### Task description:
Print the listing in full, with no character changed.

### Given information:
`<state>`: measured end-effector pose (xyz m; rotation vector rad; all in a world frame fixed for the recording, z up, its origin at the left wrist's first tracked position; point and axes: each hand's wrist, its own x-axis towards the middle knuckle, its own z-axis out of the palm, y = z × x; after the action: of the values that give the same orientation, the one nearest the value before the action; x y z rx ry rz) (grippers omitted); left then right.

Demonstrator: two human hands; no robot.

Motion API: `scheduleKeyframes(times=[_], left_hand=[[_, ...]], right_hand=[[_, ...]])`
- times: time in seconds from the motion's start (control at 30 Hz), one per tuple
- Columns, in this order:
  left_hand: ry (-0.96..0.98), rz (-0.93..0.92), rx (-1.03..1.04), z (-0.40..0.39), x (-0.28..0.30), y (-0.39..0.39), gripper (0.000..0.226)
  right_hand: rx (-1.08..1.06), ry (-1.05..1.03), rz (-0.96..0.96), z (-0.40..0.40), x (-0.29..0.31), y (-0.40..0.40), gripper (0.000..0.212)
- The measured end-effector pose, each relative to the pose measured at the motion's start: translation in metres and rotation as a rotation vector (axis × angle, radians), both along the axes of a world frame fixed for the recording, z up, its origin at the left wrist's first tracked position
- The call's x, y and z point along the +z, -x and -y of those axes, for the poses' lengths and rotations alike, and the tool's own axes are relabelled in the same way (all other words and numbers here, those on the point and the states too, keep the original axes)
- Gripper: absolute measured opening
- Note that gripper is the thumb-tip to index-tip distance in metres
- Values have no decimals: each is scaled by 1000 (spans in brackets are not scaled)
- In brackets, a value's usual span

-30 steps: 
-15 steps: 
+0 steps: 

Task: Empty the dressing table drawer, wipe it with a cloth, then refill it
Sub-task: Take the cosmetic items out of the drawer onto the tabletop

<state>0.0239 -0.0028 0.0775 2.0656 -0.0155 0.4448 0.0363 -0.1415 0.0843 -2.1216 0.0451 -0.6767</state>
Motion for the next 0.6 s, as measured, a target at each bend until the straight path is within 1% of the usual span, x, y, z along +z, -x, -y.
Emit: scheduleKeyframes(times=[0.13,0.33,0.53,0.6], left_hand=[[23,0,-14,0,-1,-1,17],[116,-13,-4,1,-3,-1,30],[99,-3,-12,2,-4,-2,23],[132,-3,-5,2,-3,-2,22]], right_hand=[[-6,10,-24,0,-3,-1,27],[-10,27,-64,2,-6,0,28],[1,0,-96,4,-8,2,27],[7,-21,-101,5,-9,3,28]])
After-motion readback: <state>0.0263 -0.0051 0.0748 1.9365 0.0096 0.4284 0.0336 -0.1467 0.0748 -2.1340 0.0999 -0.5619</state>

### Completed exercise:
`<state>`: measured end-effector pose (xyz m; rotation vector rad; all in a world frame fixed for the recording, z up, its origin at the left wrist's first tracked position; point and axes: each hand's wrist, its own x-axis towards the middle knuckle, its own z-axis out of the palm, y = z × x; after the action: of the values that give the same orientation, the one nearest the value before the action; x y z rx ry rz) (grippers omitted); left then right.

Demonstrator: two human hands; no robot.

Motion API: `scheduleKeyframes(times=[_], left_hand=[[_, ...]], right_hand=[[_, ...]])`
- times: time in seconds from the motion's start (control at 30 Hz), one per tuple
- Columns, in this order:
  left_hand: ry (-0.96..0.98), rz (-0.93..0.92), rx (-1.03..1.04), z (-0.40..0.39), x (-0.28..0.30), y (-0.39..0.39), gripper (0.000..0.226)
  right_hand: rx (-1.08..1.06), ry (-1.05..1.03), rz (-0.96..0.96), z (-0.40..0.40), x (-0.29..0.31), y (-0.40..0.40), gripper (0.000..0.212)
- The measured end-effector pose, each relative to the pose measured at the motion's start: translation in metres and rotation as a rotation vector (axis × angle, radians), both along the axes of a world frame fixed for the recording, z up, its origin at the left wrist's first tracked position
- The call's x, y and z point along the +z, -x and -y of those axes, for the poses' lengths and rotations alike, and the tool's own axes are relabelled in the same way (all other words and numbers here, those on the point and the states too, keep the original axes)
- Gripper: absolute measured opening
- Note that gripper is the thumb-tip to index-tip distance in metres
- Values have no decimals: each is scaled by 1000 (spans in brackets are not scaled)
- In brackets, a value's usual span

-30 steps: 
-15 steps: 
+0 steps: 

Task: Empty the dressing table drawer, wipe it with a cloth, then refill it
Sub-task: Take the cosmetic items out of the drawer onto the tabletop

<state>0.0239 -0.0028 0.0775 2.0656 -0.0155 0.4448 0.0363 -0.1415 0.0843 -2.1216 0.0451 -0.6767</state>
Motion for the next 0.6 s, as measured, a target at each bend until the straight path is within 1% of the usual span, x, y, z along +z, -x, -y.
Emit: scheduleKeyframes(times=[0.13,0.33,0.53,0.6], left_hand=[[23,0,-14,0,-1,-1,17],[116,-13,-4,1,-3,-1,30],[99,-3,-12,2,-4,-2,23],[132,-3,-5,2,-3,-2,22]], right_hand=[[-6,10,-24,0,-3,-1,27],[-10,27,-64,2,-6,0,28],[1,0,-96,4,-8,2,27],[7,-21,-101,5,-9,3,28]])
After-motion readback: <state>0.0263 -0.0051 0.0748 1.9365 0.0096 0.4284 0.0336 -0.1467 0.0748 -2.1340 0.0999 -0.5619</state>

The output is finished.